Review: Me and Earl and the Dying Girl by Jesse Andrews

Me and Earl and the Dying Girl by Jesse AndrewsPublished: April 21 2015 (revised edition)

Number of pages: 295

Format: paperback

Publisher: Amulet Books

Genre: contemporary, coming-of-age, friendship, high school

Audience: YA (warning: beware of a lot curse words and sexually explicit comments)

Rating: 3/5 owl hoots

Find it on Goodreads | Chapters Indigo

Summary:

Greg Gaines thinks he’s figured out how to survive high school: remain at the periphery at all times and keep a really low profile. All this while making mediocre films with his sort of friend, Earl. But then his mom forces him to be friends with Rachel, who is diagnosed with cancer and this leads to the destruction of Greg’s life.

My Review:

What started out as a laugh-out-loud story turned into a socially awkward to what-the-eff story. That pretty much sums up my reaction the whole entire time I was reading, but I was also looking for something funny to read and this story didn’t disappoint. There were a lot of awkward moments that added to the humor and since our main character, Greg Gaines is a really socially awkward kinda guy, that only makes the story more hilarious. The story is told in his POV and Greg does not hesitate on talking about his embarrassing high school moments; it was like reading his journal. He talks about his daily life since the first day of his senior year and when his mom announces that his friend, Rachel has cancer. Afterwards, Greg doesn’t miss a beat in writing his insecurities, thoughts, embarrassments and his personal experience in high school while offering survival advice to exist in a place that sucks so bad. After opening the book and reading the first line: “It is universally acknowledged truth that high school sucks” I was sold in buying the book because I had an inkling feeling that it was going to be one of the funniest books I’ve read. And I was right.

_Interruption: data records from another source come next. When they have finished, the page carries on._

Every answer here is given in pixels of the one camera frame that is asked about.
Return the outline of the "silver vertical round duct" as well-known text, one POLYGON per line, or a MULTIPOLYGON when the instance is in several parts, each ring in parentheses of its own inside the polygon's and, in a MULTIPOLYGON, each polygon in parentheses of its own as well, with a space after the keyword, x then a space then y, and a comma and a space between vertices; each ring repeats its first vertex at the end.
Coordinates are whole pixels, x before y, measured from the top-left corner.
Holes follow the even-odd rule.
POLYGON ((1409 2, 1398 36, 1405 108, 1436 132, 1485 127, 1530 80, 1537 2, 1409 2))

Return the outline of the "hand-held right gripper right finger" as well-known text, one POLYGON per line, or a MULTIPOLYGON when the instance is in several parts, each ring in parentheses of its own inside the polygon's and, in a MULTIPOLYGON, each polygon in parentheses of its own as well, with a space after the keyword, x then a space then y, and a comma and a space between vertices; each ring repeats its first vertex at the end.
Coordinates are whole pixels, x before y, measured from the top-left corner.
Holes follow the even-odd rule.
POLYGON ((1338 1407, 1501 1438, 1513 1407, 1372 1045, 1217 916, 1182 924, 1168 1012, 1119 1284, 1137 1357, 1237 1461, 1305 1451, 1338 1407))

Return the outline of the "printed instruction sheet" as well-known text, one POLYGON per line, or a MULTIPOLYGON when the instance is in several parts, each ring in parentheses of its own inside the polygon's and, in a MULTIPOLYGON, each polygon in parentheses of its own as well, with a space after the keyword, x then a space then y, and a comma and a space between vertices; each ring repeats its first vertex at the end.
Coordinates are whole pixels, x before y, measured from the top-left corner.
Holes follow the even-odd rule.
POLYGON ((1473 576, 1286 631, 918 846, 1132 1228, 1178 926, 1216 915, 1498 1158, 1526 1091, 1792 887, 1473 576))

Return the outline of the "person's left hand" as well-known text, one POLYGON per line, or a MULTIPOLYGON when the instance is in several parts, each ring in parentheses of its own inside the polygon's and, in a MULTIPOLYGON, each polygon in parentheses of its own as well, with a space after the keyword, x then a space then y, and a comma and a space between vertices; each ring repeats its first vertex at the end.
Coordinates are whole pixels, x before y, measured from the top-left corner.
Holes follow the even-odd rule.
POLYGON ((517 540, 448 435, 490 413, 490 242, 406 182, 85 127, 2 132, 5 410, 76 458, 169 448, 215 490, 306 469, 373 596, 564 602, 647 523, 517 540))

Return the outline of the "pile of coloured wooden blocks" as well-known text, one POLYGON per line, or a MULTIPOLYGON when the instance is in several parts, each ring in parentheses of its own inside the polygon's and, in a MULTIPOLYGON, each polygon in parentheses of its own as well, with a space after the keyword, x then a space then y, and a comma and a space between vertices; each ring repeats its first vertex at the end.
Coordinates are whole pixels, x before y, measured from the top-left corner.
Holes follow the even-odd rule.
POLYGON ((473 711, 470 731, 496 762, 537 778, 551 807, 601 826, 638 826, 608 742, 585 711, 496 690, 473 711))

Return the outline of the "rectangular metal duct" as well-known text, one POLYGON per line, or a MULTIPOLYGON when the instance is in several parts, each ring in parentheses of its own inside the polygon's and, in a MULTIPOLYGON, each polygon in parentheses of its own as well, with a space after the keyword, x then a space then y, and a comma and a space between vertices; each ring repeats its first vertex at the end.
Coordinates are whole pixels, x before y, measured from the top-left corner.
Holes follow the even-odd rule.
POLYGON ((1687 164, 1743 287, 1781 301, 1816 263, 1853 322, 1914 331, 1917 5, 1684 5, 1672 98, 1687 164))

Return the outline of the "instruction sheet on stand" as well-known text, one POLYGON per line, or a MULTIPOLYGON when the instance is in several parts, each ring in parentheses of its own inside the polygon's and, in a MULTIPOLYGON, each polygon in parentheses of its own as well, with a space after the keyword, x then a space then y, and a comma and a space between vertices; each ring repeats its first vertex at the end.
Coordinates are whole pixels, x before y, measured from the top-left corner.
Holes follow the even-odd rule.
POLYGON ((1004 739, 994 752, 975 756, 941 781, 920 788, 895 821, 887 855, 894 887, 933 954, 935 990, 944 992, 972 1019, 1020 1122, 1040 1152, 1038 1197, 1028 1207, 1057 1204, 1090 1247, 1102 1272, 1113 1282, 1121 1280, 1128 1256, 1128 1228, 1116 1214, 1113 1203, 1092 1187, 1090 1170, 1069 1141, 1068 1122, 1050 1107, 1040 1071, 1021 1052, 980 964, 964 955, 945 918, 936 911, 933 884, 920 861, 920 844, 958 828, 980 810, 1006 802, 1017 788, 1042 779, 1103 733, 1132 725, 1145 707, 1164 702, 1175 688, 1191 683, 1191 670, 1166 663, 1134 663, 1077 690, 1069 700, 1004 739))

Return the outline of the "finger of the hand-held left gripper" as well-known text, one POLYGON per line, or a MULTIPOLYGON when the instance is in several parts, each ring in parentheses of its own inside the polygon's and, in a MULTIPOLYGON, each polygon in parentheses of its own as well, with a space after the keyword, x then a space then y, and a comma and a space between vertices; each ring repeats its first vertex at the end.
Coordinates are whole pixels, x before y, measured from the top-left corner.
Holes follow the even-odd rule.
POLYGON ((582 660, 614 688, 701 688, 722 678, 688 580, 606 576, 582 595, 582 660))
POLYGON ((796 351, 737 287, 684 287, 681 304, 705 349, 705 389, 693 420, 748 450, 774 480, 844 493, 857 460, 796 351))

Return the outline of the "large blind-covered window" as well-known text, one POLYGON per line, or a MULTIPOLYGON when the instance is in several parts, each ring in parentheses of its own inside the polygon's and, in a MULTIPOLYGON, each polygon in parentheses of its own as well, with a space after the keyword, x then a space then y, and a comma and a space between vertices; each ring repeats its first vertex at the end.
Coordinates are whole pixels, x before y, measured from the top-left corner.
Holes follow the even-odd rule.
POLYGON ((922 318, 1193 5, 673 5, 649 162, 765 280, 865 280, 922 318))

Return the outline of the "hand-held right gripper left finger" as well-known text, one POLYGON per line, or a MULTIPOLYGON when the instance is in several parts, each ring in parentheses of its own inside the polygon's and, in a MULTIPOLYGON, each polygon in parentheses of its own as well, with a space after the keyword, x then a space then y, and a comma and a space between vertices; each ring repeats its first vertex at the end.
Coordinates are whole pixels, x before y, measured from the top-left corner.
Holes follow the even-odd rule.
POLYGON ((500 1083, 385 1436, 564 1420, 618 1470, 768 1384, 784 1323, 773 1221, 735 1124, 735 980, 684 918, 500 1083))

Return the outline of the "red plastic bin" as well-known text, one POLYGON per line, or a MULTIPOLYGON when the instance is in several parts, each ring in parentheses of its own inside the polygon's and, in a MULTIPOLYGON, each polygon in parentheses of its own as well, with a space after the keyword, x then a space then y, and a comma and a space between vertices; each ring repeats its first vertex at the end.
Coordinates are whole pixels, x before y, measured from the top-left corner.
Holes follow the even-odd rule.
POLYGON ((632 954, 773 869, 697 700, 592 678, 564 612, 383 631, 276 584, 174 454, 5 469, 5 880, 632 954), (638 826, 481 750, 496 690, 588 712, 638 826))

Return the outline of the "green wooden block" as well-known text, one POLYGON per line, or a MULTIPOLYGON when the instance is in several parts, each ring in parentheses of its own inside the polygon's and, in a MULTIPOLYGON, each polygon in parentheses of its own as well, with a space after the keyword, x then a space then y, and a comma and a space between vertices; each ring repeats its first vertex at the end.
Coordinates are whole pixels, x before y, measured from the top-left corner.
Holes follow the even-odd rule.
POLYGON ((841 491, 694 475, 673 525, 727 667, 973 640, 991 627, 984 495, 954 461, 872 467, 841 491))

The one thing that I had problems with was connecting with the characters, specifically Earl, Greg’s somewhat best friend. I say somewhat because they are more of an odd couple with only one thing in common: you guessed it, their awkwardness. But apart from Greg, Earl makes me feel very uncomfortable and it’s not because of his backstory but he’s mannerisms, his actions, and the way he keeps cursing and making sexually suggestive comments makes me feel uneasy. In fact, I don’t think I would want to meet Earl in real life. I didn’t have problems connecting to Greg though, he kind of reminds me of my old self in high school but not as socially awkward as he is. I didn’t care much about high school and even I stayed away from social circles, but apart from Greg’s nervousness around high school cliques, he really is a funny guy and it’s his light and sometimes-cynical sense of humor that drew me to his character.

Although there were a lot of effed up moments that were really crazy, I still enjoyed the story because 1) it made me laugh and 2) the awkward moments in Greg’s life added to the humor making this a unique reading experience. I love how Greg finds it so frustrating to get his feelings out as he tries to overcome Rachel’s sickness and keeping his friendship with Earl in tact. You can really feel his social anxiety, his fears, grief, and frustration pouring out of the pages as he tries to tell his story. Even when things almost fell apart for him and Earl, he still managed to work things out and move forward, so in a way the story ended bittersweet.

So if you’re looking for a funny story with a lot of profanity and a ton of high school awkward moments then this book is for you.